Enfin, l’interprète vient nous avertir que l’heure de l’audience est arrivée, et nous entrons dans une salle carrée, au plafond très élevé, avec des tentures d’un prix modeste ; au milieu, se trouve une table recouverte d’un tapis grenat à franges dorées, derrière laquelle est assis l’empereur, ayant à ses côtés le prince héritier et le chef des eunuques. Nous sommes en présence d’un homme qui possède une souveraineté absolue, dispose de la vie et des biens de quinze millions de ses sujets et n’obéit qu’à son bon plaisir dans sa politique intérieure ; néanmoins, il n’est pas sûr de la fidélité du serviteur le plus humble qui l’approche ; il fait goûter les plats qu’on lui sert et n’ose dormir que le jour de crainte que les ténèbres de la nuit n’ajoutent un danger de plus à ceux qu’il court à tout instant et qu’il n’est pas certain de toujours éviter.

Après les présentations faites par le ministre de France, l’empereur nous remercie chacun de notre visite, nous demande si nous avons fait bon voyage et si nous comptons rester longtemps en Corée.
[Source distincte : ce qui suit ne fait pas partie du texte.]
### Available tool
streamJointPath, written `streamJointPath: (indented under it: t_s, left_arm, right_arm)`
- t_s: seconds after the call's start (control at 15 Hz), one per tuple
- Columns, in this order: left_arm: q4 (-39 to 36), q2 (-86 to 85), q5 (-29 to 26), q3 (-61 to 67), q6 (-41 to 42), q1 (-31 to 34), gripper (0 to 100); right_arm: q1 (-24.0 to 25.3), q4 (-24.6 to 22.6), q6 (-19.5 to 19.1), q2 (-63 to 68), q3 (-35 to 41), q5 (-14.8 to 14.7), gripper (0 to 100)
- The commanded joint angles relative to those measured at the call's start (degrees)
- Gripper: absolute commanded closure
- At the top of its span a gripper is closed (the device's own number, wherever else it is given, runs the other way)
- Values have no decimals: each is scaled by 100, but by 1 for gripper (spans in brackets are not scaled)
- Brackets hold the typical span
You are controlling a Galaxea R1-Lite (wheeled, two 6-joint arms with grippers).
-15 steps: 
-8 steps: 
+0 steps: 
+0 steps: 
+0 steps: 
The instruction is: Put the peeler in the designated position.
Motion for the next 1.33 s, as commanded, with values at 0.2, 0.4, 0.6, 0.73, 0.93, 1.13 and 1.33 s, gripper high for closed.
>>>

Le prince héritier pose mot pour mot les mêmes questions.

S. M. Li-Hsi est un homme de cinquante-cinq ans environ, de taille moyenne, commençant à grisonner ; sa figure largement épanouie est éclairée par un sourire continuel, signe d’une grande bonté, mais aussi d’une faiblesse extrême. Depuis qu’il a proclamé son indépendance, il s’est arrogé le droit de revêtir la robe jaune jadis réservée à son ancien suzerain, le fils du Ciel ; il est donc vêtu d’une robe de soie jaune brochée, porte sur le côté gauche de la poitrine la plaque de Grand-Croix de l’ordre de Corée et, sur le devant, un plastron représentant un quadrupède en filigrane doré ; ses épaules sont ornées de broderies, ses mains nues ; il est coiffé du chapeau à ailettes, fait en fine trame de fibre végétale,

S. M. LI-HSI, EMPEREUR DE CORÉE. — D’APRÈS UNE PHOTOGRAPHIE.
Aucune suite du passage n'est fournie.